Gator nodded. “It is. But I want to figure out how I missed this before I speak to our hot-headed pilot.”
“Sir?” I said after a pause. I wasn’t sure what I was asking about — the cryptic admission of failure or the evaluation of my lover — but I knew I had a question in there somewhere.
Gator drew two more lines on the display before wiping the screen blank and returning the pedestal to the floor.
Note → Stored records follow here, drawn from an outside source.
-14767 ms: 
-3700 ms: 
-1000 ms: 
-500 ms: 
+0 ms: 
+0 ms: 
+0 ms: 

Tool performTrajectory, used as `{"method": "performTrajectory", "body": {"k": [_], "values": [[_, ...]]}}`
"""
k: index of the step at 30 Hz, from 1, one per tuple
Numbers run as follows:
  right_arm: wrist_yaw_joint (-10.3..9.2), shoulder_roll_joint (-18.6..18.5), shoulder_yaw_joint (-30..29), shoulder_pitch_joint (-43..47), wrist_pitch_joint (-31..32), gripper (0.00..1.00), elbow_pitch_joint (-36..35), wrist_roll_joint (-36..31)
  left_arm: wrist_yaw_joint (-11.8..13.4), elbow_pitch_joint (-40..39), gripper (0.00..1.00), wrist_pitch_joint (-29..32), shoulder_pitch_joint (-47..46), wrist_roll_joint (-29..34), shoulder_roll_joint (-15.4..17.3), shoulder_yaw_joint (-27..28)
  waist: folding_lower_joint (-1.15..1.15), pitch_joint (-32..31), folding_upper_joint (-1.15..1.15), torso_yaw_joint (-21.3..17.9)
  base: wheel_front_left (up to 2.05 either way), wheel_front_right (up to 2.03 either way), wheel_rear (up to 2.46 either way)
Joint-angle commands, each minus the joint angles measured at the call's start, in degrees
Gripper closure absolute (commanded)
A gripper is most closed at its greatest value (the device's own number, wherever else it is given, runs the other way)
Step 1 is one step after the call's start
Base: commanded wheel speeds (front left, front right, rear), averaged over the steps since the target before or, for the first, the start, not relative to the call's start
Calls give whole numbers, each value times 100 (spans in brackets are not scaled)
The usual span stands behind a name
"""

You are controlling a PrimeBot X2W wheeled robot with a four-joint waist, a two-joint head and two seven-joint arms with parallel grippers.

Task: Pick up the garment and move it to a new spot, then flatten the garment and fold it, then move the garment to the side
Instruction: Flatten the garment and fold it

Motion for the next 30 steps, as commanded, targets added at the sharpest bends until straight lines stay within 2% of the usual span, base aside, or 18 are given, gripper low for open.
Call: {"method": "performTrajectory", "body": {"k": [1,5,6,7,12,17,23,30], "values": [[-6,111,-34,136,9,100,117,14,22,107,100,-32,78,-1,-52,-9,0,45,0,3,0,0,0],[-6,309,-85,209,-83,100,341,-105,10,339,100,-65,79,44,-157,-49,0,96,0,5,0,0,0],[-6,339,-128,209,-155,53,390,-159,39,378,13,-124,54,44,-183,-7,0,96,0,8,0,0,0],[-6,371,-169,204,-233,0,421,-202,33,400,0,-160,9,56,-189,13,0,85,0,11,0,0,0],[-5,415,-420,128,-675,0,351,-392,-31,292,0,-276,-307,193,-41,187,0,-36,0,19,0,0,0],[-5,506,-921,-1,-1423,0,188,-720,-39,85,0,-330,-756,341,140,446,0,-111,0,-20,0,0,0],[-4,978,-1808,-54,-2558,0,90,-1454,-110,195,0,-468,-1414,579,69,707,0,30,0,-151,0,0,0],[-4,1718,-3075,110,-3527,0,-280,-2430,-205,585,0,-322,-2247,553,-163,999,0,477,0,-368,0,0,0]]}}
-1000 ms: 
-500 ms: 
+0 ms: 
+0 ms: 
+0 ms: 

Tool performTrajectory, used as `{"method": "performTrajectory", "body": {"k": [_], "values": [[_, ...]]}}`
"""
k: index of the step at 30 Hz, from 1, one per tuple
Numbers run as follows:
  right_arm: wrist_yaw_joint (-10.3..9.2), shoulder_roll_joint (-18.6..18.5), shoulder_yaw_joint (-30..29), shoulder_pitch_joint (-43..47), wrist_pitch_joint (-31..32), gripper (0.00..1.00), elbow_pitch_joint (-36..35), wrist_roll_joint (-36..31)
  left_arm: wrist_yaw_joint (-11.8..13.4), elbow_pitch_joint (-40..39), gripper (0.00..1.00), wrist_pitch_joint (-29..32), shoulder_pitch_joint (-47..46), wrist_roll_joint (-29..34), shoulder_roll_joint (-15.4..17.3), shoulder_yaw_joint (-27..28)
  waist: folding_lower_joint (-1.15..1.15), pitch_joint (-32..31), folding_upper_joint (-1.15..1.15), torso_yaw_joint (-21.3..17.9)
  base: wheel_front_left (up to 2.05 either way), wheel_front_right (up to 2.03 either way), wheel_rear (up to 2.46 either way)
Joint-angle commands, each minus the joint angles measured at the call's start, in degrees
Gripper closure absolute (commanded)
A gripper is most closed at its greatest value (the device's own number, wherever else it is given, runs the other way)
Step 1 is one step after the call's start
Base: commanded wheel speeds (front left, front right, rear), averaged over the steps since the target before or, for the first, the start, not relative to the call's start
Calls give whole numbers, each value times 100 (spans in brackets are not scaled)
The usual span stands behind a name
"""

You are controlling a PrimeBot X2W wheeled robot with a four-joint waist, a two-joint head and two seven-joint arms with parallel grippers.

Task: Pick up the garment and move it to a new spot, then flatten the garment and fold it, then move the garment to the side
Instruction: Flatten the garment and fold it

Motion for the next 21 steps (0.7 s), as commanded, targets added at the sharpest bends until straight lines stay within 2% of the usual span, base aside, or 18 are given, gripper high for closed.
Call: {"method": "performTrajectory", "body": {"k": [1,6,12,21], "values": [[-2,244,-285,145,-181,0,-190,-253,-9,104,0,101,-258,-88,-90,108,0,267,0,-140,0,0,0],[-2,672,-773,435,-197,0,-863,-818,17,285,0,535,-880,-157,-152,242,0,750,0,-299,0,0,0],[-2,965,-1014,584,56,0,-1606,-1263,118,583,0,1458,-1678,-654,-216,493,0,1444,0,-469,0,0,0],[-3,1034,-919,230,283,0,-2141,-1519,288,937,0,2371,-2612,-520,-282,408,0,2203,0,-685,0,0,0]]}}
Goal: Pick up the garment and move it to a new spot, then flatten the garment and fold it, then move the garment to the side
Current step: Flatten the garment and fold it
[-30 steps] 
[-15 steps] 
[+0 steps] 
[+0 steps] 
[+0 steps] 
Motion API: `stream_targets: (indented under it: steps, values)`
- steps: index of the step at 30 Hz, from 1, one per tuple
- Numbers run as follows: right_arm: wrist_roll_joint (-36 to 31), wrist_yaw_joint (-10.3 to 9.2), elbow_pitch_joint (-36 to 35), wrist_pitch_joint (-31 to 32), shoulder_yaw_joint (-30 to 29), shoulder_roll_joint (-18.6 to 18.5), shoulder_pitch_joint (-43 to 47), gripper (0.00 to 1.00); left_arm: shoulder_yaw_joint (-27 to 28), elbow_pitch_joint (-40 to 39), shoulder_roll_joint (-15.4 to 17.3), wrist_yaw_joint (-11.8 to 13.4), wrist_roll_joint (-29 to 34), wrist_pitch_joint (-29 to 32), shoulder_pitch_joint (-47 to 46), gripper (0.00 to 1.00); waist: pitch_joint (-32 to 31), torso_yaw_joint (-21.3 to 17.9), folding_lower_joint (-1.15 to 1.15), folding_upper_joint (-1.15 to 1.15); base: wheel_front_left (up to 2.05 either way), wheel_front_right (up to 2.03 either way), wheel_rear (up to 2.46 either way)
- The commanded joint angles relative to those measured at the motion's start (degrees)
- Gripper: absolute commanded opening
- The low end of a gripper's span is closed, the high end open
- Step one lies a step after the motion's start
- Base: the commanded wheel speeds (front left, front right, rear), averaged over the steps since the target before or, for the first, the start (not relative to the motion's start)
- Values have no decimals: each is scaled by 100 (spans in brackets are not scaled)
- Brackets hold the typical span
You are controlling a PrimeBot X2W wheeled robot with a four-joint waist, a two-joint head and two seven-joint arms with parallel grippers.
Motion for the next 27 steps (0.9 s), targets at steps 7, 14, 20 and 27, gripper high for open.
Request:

“You are right,” he said. “It can wait.”
He waved his hand and the star-lights in the room faded as the overhead light came up, revealing dull, tan bulkheads and an otherwise unassuming collection of round pedestals scattered about the room. These soon lowered themselves into the floor as well before Gator and I made our way out of the room.
I could see why everyone else thought him a sorcerer. If Gator could be believed, that is.
Not sure what else to do, and curious as to the urgency of Mearr’s request, I followed Gator to the cockpit.
I was unprepared for what I saw there.
Just outside the viewport — filling the viewport, more like — was an enormous creature, floating in space. It was long and pod-shaped, almost like a whale from Earth. Its maw stretched halfway down the length of its body, large enough to swallow some small moons that I had read about.
Certainly large enough to swallow the orbital stations I had spent that past ten years of my life living on. To say nothing of our ship.
Atop the creature’s back, however, were the distinctive signs of artificial constructions. Steadily blinking lights indicating landing zones, atmospheric spheres protecting inhabitants from the vacuum of space, even a few weapon emplacements, though I doubt anything would try to tangle with something so mind-shatteringly enormous.
“What is that thing?” I asked in a hushed voice.
“Leviathan,” said Gator. And I could hear the respect in his voice even through the distortion speakers. “An ancient creature that roams the stars. The biggest living organism in the universe.” He paused, and then added, “So far as we know.”
“What does it want?”
Gator glanced over his shoulder at me and I like to think he was smiling underneath all that armor. A rueful smile. One that said, “You really don’t know anything, do you?”
But I’ll never know for sure.
“It wants to be left alone,” he said. “It’s like a planet. It doesn’t have ambition. It just exists. And, just like a planet, the intelligent species of the galaxy have been using it as a resource ever since it was discovered.”
“So people really are living up there.” I pointed.
“Okay, yeah, this is great and all,” said Mearr from where she was seated at the pilot’s seat. “But what are we going to do about it?”
“Do?” said Gator, and I could have sworn I heard him laugh. “What do you do with a planet, dear Mearr?”
“Land on it,” said Sys from her corner station.
Mearr turned in her seat and stared up at Gator. “Are you serious?”
Gator turned toward Sys. “Sys, open a channel. See if you can hail their comm tower.”
“Already done,” said Sys. “I have had them on hold since the beast came in sight.”
“Good, patch me through.”
I didn’t hear the exchange that occurred between Gator and the comm officer on the Leviathan settlement. Apparently Gator’s armor was capable of receiving rerouted communications from the ship’s network systems. All I know is that we were given permission to land, which we did soon enough, flying through the maw of the Leviathan to land on a docking pad deep in its gullet.
At that point, Cap came on the overhead PA and announced a week of shore leave.
After two months aboard Bessie, traveling through realspace, we were being given a chance to stretch our legs off-ship and interact with some locals.
In the belly of a giant space whale.